- Problem details: Repeat every line from the line containing "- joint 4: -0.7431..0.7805" to the end of the data, exactly. Leave the pictures out.

Segment Start: Data excerpts

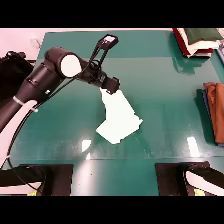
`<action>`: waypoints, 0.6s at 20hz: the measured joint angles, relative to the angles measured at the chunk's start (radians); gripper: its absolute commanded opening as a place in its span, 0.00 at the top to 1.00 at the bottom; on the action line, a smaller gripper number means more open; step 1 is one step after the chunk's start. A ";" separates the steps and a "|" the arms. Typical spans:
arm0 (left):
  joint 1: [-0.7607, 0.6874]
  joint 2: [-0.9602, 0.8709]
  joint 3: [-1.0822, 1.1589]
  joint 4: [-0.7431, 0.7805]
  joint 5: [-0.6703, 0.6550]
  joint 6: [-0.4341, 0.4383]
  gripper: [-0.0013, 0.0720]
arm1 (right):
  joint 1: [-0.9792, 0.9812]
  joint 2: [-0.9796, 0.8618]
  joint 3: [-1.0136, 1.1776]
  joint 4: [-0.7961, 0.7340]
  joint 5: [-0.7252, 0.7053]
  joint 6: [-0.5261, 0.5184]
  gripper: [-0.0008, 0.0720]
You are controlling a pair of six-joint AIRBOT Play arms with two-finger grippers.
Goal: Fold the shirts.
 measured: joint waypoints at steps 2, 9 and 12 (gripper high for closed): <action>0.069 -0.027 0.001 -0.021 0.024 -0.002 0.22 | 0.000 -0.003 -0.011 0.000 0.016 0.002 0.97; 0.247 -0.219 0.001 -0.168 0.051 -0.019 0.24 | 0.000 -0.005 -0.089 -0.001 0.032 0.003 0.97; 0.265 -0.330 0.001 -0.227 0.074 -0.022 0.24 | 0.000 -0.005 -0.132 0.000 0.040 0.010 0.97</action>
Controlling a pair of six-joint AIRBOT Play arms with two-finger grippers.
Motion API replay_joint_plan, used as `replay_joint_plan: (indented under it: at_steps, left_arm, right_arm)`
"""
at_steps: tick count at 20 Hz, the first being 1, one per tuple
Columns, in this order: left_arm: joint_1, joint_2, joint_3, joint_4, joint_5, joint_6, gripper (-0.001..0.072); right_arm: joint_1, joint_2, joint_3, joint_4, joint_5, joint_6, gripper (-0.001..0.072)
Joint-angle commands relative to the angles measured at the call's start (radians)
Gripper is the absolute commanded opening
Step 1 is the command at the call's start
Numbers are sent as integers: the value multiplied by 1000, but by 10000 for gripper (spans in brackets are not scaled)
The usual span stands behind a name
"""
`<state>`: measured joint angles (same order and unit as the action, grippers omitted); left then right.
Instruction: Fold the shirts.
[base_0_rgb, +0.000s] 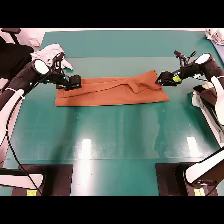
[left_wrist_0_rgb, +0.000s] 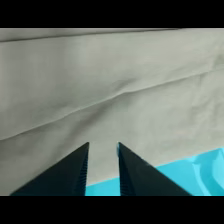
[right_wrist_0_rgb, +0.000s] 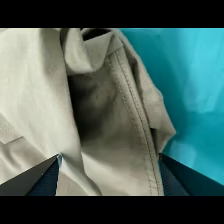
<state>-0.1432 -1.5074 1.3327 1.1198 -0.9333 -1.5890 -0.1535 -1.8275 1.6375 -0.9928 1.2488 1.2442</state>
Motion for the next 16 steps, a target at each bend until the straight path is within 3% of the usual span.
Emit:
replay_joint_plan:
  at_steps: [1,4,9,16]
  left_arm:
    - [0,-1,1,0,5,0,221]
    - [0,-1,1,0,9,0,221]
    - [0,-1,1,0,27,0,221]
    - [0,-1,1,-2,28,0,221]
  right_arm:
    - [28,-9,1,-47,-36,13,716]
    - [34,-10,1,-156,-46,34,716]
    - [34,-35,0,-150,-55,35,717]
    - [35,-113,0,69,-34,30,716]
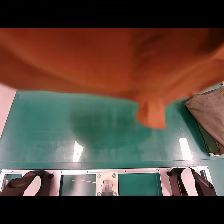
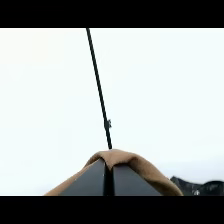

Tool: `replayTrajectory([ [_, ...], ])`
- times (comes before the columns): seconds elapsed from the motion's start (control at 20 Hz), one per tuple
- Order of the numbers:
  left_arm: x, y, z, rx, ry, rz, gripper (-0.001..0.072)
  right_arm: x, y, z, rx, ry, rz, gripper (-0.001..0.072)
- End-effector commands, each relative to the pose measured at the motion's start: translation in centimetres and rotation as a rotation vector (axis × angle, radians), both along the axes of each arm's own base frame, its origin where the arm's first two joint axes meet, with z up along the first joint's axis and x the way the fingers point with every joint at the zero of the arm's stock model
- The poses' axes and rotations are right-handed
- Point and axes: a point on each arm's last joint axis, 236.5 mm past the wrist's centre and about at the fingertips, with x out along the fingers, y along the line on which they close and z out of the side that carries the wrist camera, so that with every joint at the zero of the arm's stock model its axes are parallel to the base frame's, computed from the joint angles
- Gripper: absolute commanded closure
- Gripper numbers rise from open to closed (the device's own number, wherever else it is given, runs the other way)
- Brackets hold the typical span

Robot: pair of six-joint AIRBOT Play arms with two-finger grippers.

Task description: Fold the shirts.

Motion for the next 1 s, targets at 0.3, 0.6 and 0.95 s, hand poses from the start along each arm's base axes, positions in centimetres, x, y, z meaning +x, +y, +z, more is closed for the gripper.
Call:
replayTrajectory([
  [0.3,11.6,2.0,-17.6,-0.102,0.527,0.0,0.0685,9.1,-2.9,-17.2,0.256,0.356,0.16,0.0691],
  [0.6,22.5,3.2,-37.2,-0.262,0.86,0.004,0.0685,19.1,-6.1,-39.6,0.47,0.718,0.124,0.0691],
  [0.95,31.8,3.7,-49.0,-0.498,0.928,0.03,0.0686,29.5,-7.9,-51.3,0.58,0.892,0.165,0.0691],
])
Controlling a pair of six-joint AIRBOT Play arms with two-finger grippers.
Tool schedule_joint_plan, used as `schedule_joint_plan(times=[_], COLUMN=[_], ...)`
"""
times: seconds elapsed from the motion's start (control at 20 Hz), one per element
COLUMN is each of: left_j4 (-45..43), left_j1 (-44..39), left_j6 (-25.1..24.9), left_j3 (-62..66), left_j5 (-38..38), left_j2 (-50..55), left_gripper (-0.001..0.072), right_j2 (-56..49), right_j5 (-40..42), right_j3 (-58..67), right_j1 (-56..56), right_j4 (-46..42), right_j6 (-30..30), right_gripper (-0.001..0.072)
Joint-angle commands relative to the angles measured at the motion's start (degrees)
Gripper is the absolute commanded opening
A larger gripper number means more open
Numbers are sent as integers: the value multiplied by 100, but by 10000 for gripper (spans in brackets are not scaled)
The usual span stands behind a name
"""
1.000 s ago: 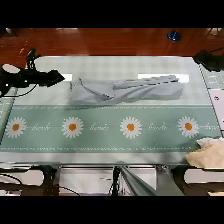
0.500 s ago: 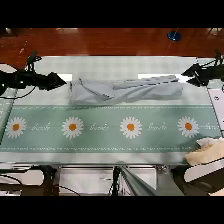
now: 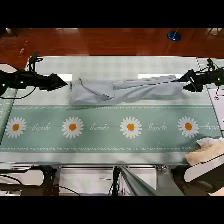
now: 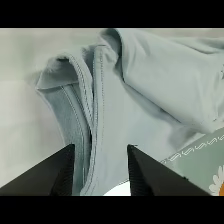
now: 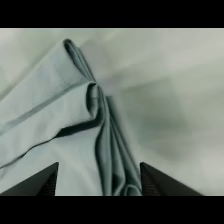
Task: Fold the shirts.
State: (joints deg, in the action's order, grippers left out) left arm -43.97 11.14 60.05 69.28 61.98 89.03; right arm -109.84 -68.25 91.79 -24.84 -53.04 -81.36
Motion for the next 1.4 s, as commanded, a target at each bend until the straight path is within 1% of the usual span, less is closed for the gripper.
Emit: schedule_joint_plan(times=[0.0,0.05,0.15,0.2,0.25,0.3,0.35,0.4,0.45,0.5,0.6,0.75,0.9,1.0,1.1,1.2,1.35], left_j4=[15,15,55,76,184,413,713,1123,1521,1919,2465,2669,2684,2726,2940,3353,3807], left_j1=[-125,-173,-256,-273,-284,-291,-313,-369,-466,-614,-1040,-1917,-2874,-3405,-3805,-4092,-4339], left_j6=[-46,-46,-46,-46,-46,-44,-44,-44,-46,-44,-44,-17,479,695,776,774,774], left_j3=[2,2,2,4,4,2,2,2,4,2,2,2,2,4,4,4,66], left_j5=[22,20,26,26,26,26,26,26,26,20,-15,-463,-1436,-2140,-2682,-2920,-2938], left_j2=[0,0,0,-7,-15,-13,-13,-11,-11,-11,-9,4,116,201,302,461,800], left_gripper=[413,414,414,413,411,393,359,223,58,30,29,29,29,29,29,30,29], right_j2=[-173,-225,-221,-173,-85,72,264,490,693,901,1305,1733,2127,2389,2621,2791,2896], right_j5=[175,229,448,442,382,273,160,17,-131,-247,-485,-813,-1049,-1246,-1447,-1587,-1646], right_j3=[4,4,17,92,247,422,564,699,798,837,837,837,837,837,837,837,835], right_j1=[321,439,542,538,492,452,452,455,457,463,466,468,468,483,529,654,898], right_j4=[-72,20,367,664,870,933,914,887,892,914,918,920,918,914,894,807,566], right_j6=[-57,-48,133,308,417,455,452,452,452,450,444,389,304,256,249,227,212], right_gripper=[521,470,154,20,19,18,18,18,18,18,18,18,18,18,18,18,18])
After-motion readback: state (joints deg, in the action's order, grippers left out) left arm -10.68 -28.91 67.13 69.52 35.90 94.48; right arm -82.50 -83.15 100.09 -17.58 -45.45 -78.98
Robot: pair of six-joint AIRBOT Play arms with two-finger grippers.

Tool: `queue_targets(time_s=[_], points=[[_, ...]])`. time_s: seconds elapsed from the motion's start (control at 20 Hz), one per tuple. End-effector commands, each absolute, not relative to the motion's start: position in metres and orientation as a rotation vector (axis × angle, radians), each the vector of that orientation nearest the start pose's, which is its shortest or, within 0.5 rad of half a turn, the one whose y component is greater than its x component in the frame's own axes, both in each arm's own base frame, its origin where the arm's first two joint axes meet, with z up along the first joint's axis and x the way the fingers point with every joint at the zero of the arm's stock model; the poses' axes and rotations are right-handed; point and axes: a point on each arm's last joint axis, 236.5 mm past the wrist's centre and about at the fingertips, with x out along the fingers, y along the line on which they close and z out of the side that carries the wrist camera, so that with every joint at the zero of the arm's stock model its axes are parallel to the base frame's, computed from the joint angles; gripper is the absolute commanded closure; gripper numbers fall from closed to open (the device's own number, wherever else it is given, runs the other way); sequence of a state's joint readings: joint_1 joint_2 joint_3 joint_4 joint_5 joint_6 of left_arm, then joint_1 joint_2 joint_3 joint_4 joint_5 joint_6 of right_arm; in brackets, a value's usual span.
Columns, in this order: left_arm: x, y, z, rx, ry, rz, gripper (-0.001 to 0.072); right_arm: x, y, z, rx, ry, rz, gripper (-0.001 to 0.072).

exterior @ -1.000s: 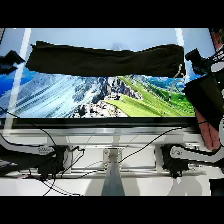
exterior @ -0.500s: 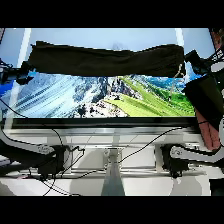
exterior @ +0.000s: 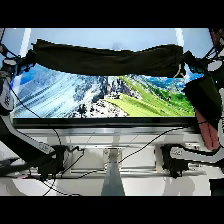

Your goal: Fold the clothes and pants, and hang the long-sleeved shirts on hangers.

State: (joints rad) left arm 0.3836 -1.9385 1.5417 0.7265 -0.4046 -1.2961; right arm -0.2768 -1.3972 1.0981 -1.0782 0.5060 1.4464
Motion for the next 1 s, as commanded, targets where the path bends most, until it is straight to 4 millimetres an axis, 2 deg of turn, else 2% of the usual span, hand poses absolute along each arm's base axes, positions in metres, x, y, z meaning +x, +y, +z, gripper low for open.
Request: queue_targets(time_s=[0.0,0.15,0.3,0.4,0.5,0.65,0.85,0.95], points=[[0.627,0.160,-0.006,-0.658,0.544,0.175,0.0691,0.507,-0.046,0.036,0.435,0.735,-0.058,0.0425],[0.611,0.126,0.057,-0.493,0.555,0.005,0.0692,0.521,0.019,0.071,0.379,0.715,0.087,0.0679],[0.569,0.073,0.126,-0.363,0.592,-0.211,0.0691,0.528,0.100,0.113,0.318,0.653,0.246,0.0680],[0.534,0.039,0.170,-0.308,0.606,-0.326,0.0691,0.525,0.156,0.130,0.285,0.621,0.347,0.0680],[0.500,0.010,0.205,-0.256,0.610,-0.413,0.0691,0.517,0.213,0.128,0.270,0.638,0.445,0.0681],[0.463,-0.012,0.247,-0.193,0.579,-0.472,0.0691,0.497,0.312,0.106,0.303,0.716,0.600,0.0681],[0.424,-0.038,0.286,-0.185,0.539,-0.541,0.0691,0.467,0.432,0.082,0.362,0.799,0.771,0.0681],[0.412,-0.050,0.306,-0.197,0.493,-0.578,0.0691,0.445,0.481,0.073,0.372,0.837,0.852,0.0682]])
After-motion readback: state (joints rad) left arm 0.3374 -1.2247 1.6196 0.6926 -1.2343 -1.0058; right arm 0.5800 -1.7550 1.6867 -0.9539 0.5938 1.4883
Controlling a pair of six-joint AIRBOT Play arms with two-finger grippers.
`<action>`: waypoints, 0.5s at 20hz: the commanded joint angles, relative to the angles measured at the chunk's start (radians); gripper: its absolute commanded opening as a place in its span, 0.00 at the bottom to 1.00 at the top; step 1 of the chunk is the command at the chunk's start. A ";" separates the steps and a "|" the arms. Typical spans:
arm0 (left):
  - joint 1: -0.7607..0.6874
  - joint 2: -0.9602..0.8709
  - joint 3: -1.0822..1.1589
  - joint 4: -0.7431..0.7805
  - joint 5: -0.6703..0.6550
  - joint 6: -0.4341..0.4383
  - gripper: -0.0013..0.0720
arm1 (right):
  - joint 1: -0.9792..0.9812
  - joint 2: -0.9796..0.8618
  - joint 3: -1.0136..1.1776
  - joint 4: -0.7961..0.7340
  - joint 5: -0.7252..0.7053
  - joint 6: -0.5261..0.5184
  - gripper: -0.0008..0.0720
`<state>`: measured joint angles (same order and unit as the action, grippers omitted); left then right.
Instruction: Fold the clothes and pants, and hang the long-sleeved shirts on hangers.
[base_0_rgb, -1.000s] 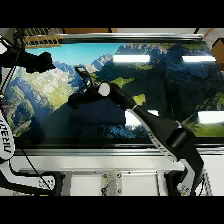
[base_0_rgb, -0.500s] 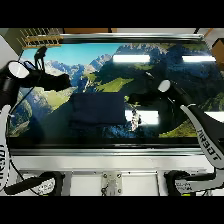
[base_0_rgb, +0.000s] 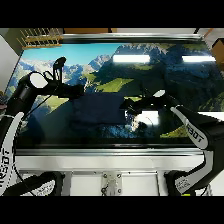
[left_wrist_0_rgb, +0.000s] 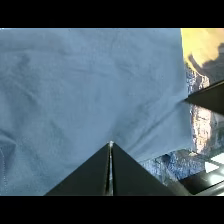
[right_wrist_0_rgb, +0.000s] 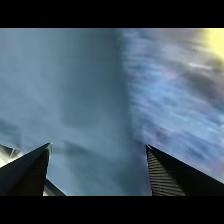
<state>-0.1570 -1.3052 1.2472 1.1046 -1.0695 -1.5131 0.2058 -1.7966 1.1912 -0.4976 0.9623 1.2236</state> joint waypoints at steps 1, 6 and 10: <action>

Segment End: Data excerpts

- Solution for this task:
  - joint 4: -0.7431..0.7805
  - joint 5: -0.6703..0.6550
  - joint 6: -0.4341..0.4383
  - gripper: -0.0013..0.0720
arm1 (right):
  - joint 1: -0.9792..0.9812
  - joint 2: -0.9796..0.8618
  - joint 3: -1.0136..1.1776
  - joint 4: -0.7961..0.7340
  - joint 5: -0.7252..0.7053
  - joint 6: -0.5261..0.5184
  - gripper: -0.0008..0.0720
`<state>`: measured joint angles (same order and unit as the action, grippers omitted); left then right.
Instruction: Fold the clothes and pants, and hang the long-sleeved shirts on hangers.
[base_0_rgb, -1.000s] 
[base_0_rgb, -0.500s] 
[base_0_rgb, +0.000s] 
[left_wrist_0_rgb, +0.000s] 
[right_wrist_0_rgb, +0.000s] 
<state>-0.1570 -1.3052 1.2472 1.1046 -1.0695 -1.5131 0.2058 -1.7966 1.1912 -0.4976 0.9623 1.2236</state> joint waypoints at steps 1, 6 and 10: <action>

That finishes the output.